▶ RECORDS TO PROCESS:
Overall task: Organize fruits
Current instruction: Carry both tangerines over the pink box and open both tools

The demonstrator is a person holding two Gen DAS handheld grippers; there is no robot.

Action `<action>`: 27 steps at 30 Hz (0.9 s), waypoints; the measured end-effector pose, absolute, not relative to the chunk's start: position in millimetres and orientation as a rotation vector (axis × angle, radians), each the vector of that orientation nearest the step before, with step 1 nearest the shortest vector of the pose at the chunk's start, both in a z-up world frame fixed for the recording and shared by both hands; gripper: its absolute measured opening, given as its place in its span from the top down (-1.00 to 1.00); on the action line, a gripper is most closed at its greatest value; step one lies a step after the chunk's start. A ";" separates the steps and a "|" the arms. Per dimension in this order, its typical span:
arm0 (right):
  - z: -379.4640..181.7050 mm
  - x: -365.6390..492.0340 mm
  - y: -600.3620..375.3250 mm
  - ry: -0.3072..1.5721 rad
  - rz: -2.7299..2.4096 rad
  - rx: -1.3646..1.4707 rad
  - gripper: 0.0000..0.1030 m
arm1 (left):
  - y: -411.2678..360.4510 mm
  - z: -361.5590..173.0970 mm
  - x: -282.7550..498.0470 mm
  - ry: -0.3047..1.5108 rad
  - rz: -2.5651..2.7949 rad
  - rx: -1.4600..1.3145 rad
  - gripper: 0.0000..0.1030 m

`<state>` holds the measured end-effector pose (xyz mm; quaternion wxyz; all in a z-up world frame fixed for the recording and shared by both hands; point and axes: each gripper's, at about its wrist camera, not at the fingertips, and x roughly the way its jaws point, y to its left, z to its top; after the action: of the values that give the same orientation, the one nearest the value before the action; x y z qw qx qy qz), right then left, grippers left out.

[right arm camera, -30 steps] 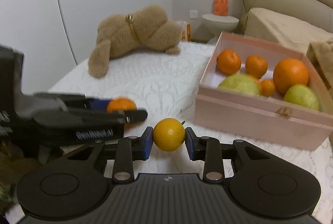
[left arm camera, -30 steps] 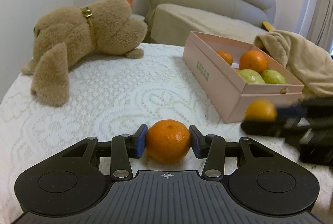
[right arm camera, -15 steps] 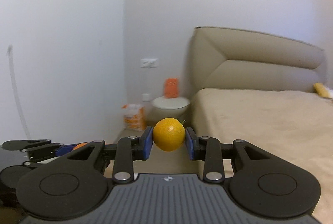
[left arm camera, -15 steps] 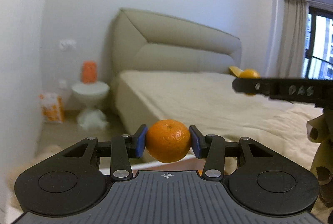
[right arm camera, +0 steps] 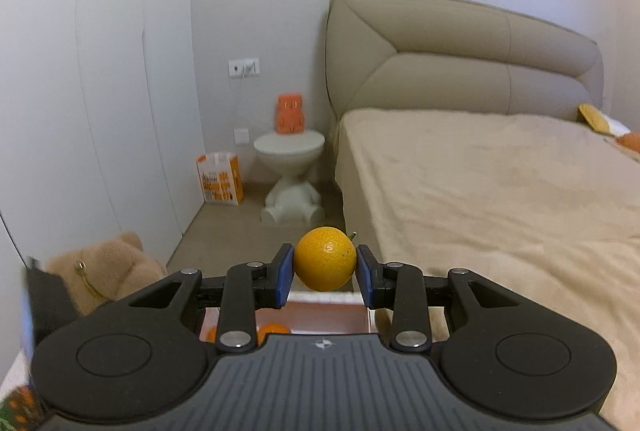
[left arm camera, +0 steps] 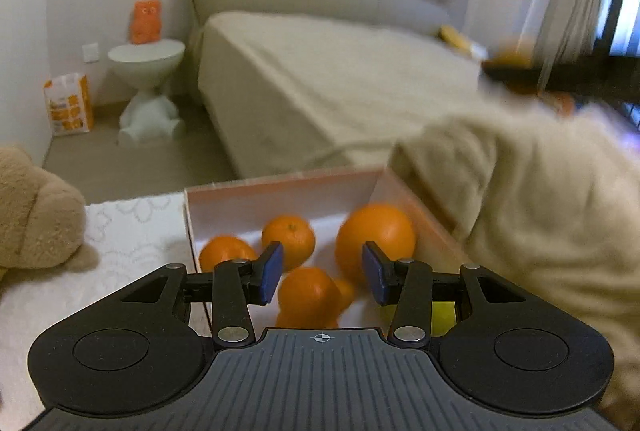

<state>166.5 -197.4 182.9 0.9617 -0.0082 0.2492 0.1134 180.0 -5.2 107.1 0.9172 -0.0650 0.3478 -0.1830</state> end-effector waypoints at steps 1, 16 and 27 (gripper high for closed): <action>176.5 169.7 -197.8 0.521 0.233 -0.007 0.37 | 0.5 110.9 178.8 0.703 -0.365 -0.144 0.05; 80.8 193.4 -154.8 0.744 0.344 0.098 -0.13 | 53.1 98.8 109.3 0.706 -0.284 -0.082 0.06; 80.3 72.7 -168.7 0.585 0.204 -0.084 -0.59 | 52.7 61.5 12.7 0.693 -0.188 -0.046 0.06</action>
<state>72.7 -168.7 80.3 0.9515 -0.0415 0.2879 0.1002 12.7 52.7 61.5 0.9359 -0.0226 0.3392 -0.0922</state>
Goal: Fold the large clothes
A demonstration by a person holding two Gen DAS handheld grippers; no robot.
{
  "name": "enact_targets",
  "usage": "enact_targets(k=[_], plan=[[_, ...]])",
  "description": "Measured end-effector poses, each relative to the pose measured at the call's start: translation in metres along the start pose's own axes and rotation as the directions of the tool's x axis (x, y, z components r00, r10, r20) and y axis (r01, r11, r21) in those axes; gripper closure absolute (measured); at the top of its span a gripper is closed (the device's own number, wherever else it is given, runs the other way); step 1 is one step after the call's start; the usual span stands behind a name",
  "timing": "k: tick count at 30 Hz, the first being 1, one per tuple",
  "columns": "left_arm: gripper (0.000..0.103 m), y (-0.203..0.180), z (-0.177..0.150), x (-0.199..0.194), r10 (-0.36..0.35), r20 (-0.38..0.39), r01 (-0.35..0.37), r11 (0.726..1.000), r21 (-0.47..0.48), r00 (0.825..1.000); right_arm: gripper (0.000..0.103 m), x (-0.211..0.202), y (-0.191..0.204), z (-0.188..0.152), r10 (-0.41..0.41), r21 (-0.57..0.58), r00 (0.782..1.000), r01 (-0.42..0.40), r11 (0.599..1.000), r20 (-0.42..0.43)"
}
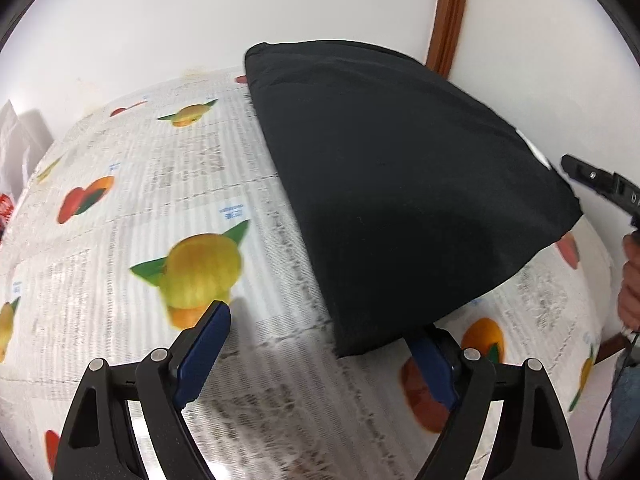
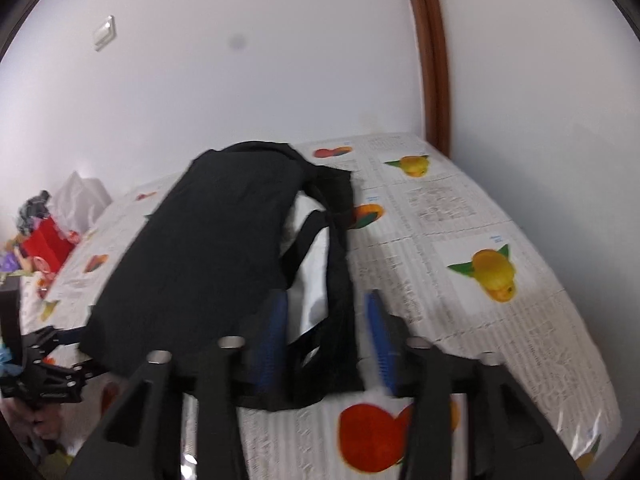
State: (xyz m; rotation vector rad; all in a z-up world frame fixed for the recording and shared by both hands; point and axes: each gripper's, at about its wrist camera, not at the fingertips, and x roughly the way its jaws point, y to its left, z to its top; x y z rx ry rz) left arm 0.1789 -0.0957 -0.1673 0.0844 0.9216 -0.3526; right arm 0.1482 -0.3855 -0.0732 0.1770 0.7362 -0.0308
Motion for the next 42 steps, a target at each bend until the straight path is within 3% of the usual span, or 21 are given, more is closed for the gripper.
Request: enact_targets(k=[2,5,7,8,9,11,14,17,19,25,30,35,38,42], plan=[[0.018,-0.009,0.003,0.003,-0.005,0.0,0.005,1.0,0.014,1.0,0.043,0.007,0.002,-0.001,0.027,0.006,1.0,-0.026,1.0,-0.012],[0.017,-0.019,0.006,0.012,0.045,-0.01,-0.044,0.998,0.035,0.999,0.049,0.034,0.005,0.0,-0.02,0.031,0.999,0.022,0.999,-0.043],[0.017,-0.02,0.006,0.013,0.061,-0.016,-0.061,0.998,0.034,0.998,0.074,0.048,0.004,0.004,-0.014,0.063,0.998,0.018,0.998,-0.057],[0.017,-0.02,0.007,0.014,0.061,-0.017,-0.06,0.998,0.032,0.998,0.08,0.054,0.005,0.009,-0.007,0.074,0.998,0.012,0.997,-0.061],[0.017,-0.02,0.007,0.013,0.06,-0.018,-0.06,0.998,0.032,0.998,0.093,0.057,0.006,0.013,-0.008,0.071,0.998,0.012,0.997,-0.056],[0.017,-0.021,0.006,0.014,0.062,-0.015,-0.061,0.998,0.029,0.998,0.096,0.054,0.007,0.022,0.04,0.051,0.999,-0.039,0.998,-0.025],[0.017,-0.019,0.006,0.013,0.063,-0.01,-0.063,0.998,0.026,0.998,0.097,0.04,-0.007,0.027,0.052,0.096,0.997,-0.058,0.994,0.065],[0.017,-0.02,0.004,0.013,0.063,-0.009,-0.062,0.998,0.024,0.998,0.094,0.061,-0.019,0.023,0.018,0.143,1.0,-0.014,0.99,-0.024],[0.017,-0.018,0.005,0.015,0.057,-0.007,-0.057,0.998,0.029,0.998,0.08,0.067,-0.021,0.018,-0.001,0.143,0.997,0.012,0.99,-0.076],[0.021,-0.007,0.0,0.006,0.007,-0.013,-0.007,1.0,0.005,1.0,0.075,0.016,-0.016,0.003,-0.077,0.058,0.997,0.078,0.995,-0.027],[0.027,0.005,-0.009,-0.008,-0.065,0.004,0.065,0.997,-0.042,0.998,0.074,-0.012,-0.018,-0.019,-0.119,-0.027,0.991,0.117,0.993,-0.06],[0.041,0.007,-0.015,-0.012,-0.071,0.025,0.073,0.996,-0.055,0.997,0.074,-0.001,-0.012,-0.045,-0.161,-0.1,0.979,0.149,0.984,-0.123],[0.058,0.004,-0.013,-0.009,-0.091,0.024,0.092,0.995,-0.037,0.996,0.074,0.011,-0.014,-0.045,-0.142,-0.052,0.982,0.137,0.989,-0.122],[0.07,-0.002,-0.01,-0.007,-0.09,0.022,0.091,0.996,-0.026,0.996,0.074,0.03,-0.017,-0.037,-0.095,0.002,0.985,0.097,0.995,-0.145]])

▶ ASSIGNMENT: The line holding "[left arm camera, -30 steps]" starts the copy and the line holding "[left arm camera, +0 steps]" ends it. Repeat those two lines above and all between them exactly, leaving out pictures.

▶ SOLUTION TO THIS EXERCISE:
[left arm camera, -30 steps] 
[right arm camera, -15 steps] 
[left arm camera, -15 steps] 
[right arm camera, +0 steps] 
[left arm camera, +0 steps] 

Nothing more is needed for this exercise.